> _YOUR INSTRUCTIONS_
Only the lines from the top of the material through the line containing "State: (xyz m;" should be restated, each one exactly.

> _INFORMATION SUPPLIED_
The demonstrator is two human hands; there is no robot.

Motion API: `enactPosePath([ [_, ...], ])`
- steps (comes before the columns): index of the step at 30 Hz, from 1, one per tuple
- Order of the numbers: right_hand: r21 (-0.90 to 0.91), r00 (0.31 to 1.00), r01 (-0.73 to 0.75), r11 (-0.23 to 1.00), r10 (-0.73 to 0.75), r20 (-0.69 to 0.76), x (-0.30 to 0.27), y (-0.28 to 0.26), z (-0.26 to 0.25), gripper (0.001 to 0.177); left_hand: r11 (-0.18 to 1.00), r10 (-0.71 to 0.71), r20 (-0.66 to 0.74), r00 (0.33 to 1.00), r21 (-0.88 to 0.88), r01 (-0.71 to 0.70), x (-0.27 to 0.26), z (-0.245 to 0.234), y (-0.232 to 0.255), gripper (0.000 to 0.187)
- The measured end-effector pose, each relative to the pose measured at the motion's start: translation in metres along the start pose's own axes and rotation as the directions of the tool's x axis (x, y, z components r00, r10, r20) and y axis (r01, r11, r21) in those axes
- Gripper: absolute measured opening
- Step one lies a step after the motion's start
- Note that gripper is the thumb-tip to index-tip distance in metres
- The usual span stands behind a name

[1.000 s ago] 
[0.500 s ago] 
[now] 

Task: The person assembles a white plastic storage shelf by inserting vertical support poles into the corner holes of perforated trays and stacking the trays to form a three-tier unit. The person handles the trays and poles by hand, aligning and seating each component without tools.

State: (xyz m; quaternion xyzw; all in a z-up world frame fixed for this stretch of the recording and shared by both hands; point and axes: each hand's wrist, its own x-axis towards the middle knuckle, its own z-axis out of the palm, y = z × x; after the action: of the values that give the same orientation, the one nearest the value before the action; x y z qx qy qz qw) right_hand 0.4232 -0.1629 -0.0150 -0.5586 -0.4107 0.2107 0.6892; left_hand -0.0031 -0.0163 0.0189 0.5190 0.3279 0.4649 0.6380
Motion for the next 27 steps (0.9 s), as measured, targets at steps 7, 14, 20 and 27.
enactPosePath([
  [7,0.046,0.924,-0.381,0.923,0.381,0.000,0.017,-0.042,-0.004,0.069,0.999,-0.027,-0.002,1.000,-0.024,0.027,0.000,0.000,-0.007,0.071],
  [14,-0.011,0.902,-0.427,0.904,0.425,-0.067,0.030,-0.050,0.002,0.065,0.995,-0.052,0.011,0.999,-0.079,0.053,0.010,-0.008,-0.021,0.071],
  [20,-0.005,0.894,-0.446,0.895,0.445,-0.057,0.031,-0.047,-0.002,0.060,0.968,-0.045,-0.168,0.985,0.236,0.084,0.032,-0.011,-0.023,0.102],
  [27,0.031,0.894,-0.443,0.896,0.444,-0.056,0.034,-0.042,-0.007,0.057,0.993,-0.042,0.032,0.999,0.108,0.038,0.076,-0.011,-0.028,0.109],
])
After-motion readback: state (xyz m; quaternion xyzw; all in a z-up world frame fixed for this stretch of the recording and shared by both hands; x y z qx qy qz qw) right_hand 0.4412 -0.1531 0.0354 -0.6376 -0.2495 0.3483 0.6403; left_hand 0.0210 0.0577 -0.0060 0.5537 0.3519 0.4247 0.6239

> _WRITTEN RESPONSE_
The demonstrator is two human hands; there is no robot.

Motion API: `enactPosePath([ [_, ...], ])`
- steps (comes before the columns): index of the step at 30 Hz, from 1, one per tuple
- Order of the numbers: right_hand: r21 (-0.90 to 0.91), r00 (0.31 to 1.00), r01 (-0.73 to 0.75), r11 (-0.23 to 1.00), r10 (-0.73 to 0.75), r20 (-0.69 to 0.76), x (-0.30 to 0.27), y (-0.28 to 0.26), z (-0.26 to 0.25), gripper (0.001 to 0.177); left_hand: r11 (-0.18 to 1.00), r10 (-0.71 to 0.71), r20 (-0.66 to 0.74), r00 (0.33 to 1.00), r21 (-0.88 to 0.88), r01 (-0.71 to 0.70), x (-0.27 to 0.26), z (-0.245 to 0.234), y (-0.232 to 0.255), gripper (0.000 to 0.187)
- The measured end-effector pose, each relative to the pose measured at the motion's start: translation in metres along the start pose's own axes and rotation as the directions of the tool's x axis (x, y, z components r00, r10, r20) and y axis (r01, r11, r21) in those axes
- Gripper: absolute measured opening
- Step one lies a step after the motion's start
- Note that gripper is the thumb-tip to index-tip distance in metres
- The usual span stands behind a name

[1.000 s ago] 
[0.500 s ago] 
[now] 

Task: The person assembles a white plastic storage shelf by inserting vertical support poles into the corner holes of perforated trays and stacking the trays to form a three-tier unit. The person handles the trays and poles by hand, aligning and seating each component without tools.

State: (xyz m; quaternion xyzw; all in a z-up world frame fixed for this stretch of the recording and shared by both hands; point and axes: each hand's wrist, its own x-axis towards the middle knuckle, its own z-axis out of the palm, y = z × x; after the action: of the values that give the same orientation, the one nearest the value before the action; x y z qx qy qz qw) right_hand 0.4232 -0.1629 -0.0150 -0.5586 -0.4107 0.2107 0.6892; left_hand -0.0031 -0.0163 0.0189 0.5190 0.3279 0.4649 0.6380

No other output was requested.